Tuesday, April 19, 2011

Do you have the power?

Power and wattage are words that have become common place in the world of cycling.

It has been shown, time and again, to be the best indictator of output and intensity on the bike, and is somthing that is becoming more accessable to cyclists of all levels - not just the Elites.

But there is more to power than just being able to crank out a high number of watts. The important consideration is how long can you hold that wattage for before fatigue sets in?

Lance Armstrongs' success rested on the fact that he was able to ride at a very high wattage, while maintaining physiological integrtiy and psychological control at all times.
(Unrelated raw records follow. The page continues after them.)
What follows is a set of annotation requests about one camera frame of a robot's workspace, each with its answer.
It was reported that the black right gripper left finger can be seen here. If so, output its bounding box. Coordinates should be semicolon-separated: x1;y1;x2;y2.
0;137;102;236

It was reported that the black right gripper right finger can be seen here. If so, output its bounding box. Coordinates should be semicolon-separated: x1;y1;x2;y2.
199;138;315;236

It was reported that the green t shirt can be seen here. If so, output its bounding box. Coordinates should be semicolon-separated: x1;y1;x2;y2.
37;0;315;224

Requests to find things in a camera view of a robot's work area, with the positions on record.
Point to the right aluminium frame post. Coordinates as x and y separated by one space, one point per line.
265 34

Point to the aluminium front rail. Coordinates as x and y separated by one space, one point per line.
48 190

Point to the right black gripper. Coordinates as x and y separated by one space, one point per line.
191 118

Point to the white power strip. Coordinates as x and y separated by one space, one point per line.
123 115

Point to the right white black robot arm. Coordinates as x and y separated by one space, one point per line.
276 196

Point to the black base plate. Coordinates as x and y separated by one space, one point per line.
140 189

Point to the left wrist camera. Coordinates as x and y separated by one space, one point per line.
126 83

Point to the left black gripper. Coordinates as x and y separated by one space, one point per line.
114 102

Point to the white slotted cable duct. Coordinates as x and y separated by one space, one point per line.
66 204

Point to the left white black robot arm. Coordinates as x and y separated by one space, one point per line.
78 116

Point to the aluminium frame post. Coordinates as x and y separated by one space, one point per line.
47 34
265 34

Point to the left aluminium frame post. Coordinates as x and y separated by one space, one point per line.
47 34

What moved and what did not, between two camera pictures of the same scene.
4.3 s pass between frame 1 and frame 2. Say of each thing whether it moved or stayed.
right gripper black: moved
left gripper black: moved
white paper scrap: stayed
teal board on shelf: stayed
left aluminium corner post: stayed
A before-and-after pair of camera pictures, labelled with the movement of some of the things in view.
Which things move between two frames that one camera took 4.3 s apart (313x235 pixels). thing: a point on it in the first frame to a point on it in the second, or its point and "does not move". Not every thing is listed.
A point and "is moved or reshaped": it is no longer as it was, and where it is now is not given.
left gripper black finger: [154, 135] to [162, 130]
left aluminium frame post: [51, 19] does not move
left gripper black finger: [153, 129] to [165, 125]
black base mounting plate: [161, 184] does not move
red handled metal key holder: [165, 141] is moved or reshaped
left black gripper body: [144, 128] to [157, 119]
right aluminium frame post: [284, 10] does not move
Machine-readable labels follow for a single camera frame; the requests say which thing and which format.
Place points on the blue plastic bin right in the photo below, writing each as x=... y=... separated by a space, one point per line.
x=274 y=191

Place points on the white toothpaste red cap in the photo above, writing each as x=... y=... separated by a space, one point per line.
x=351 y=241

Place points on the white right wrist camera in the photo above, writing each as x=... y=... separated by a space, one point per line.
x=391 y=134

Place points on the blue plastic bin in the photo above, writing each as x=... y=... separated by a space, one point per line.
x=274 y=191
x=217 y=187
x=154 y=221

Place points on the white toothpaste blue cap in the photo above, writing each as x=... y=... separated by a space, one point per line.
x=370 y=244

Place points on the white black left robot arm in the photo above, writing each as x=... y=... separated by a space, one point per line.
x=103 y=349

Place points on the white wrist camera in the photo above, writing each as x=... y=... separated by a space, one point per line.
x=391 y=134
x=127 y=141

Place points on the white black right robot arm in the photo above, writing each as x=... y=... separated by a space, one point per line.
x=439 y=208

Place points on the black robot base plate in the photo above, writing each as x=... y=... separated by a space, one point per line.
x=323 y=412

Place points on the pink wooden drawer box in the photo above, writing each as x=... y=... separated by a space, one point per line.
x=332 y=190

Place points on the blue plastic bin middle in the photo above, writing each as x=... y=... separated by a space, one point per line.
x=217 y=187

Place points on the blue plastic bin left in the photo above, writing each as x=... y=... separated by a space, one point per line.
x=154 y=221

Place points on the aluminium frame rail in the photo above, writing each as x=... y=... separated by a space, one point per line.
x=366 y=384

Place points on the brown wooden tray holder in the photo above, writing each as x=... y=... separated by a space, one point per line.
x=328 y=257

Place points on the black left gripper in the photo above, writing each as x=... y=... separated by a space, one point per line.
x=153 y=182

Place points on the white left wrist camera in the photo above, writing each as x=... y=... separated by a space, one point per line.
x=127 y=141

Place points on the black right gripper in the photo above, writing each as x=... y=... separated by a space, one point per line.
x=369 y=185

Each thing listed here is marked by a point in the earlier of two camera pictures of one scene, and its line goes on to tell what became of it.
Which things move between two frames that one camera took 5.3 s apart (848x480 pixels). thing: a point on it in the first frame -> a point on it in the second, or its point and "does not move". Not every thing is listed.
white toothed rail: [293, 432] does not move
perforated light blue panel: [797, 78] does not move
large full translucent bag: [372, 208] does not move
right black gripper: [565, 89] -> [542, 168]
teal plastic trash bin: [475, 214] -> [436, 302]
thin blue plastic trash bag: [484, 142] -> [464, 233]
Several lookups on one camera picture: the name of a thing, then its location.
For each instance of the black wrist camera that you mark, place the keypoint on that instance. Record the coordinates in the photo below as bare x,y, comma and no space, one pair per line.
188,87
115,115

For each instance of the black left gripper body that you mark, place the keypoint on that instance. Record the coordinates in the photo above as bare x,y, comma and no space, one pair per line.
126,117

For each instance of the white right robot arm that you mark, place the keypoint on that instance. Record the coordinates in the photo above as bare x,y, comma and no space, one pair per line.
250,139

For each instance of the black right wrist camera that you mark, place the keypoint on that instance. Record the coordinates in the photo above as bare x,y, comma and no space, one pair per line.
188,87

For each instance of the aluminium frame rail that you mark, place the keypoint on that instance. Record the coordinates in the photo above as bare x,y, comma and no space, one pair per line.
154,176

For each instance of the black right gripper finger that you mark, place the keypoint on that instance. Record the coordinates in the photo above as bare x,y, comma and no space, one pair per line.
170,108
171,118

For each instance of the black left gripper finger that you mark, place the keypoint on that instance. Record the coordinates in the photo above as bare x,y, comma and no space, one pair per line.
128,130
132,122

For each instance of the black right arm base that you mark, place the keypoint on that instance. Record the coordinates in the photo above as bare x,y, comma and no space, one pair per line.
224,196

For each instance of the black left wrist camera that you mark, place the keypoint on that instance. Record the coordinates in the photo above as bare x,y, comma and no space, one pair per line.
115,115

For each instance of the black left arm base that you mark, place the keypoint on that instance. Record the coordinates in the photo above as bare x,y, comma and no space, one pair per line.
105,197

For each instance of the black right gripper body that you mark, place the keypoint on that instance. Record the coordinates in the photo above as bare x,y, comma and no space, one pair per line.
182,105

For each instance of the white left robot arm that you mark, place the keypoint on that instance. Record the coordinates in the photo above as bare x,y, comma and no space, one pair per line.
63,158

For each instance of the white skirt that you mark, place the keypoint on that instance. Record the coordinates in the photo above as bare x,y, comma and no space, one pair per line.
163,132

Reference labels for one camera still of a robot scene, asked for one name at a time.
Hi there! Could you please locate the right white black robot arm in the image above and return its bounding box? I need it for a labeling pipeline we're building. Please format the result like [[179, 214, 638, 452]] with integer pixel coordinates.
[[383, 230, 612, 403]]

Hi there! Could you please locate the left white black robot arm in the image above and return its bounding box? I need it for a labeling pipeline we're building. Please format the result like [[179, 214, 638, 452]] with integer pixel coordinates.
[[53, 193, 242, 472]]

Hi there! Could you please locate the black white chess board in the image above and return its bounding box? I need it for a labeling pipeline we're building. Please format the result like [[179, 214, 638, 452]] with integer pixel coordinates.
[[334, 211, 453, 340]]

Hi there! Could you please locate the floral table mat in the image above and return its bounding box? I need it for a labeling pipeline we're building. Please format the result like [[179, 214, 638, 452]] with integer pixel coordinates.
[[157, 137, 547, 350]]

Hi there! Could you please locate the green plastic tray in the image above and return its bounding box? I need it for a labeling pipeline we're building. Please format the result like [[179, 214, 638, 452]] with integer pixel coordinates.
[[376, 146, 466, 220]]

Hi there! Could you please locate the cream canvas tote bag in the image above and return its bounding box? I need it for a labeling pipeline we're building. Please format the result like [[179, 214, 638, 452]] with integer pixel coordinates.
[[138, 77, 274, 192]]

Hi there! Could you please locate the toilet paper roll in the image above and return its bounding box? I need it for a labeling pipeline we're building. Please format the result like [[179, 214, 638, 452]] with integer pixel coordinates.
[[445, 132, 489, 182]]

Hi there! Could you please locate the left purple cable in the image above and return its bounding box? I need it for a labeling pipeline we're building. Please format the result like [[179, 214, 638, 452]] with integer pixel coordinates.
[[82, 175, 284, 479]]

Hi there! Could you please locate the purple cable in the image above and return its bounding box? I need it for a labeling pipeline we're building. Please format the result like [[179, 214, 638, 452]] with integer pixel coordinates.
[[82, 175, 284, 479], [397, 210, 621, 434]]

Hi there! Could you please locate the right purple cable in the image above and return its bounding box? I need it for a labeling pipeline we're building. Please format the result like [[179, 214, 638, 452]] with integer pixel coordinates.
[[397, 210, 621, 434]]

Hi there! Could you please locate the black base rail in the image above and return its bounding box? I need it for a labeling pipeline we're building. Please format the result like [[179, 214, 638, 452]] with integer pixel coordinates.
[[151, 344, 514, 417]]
How did he do this? Prett simple methodology actually - he spent a ton of time training at or around his Anarobic Threshold (AT) or Lactate Threshold. This allowed him to work harder at his Threshold - pushing out more watts, with less fatigue.

So you want to be able to do what Lance does? Well here is where you need to start.

If you are unable to get your threshold determined by a qualified professional (sport scientist or exercise physiologist), this simple field test will do the job too.

30 minute time trial test.

You will require a heart rate monitor that has an Average Heart rate function and an indoor spinner for your bike.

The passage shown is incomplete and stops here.